Repeat the entries below exactly. Drop the pictures.

Segment Open

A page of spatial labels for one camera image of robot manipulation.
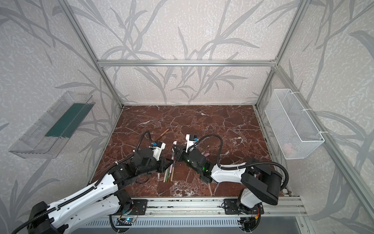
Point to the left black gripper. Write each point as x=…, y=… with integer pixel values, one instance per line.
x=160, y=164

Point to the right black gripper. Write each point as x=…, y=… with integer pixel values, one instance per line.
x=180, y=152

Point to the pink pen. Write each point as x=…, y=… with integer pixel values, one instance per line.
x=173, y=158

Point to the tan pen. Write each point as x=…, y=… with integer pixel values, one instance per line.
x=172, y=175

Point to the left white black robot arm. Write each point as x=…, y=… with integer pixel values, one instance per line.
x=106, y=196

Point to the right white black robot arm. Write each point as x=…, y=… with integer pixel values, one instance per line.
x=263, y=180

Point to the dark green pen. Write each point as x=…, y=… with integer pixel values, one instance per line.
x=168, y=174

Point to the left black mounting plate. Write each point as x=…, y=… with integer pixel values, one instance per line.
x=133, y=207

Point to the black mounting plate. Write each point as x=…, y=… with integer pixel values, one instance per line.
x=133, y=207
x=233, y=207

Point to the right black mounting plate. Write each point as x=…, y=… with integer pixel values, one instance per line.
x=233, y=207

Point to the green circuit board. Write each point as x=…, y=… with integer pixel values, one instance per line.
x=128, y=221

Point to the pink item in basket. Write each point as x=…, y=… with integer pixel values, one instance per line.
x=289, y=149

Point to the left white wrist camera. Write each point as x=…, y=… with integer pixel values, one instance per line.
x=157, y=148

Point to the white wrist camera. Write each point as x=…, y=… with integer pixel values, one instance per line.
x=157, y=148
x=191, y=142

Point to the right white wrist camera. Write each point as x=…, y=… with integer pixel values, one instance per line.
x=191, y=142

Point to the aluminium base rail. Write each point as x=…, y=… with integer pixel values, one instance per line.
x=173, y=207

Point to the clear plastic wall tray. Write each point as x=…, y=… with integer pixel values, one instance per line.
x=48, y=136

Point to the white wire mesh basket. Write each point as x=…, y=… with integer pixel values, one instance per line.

Segment Closed

SOLVED PROBLEM:
A page of spatial labels for one camera image of robot manipulation.
Point to the left black gripper. Write each point as x=…, y=… with integer pixel values, one instance per line.
x=160, y=164

Point to the right black gripper. Write each point as x=…, y=… with integer pixel values, one instance per line.
x=180, y=152

Point to the pink pen. Write each point as x=…, y=… with integer pixel values, one instance per line.
x=173, y=158

Point to the tan pen. Write each point as x=…, y=… with integer pixel values, one instance per line.
x=172, y=175

Point to the left white black robot arm. Write each point as x=…, y=… with integer pixel values, one instance per line.
x=106, y=196

Point to the right white black robot arm. Write each point as x=…, y=… with integer pixel values, one instance per line.
x=263, y=180

Point to the dark green pen. Write each point as x=…, y=… with integer pixel values, one instance per line.
x=168, y=174

Point to the left black mounting plate. Write each point as x=…, y=… with integer pixel values, one instance per line.
x=133, y=207

Point to the black mounting plate. Write each point as x=…, y=… with integer pixel values, one instance per line.
x=133, y=207
x=233, y=207

Point to the right black mounting plate. Write each point as x=…, y=… with integer pixel values, one instance per line.
x=233, y=207

Point to the green circuit board. Write each point as x=…, y=… with integer pixel values, one instance per line.
x=128, y=221

Point to the pink item in basket. Write each point as x=…, y=… with integer pixel values, one instance per line.
x=289, y=149

Point to the left white wrist camera. Write each point as x=…, y=… with integer pixel values, one instance per line.
x=157, y=148

Point to the white wrist camera. Write each point as x=…, y=… with integer pixel values, one instance per line.
x=157, y=148
x=191, y=142

Point to the right white wrist camera. Write each point as x=…, y=… with integer pixel values, one instance per line.
x=191, y=142

Point to the aluminium base rail. Write each point as x=…, y=… with integer pixel values, one instance per line.
x=173, y=207

Point to the clear plastic wall tray. Write each point as x=…, y=… with integer pixel values, one instance per line.
x=48, y=136

Point to the white wire mesh basket. Write each point as x=…, y=… with integer pixel values, one instance per line.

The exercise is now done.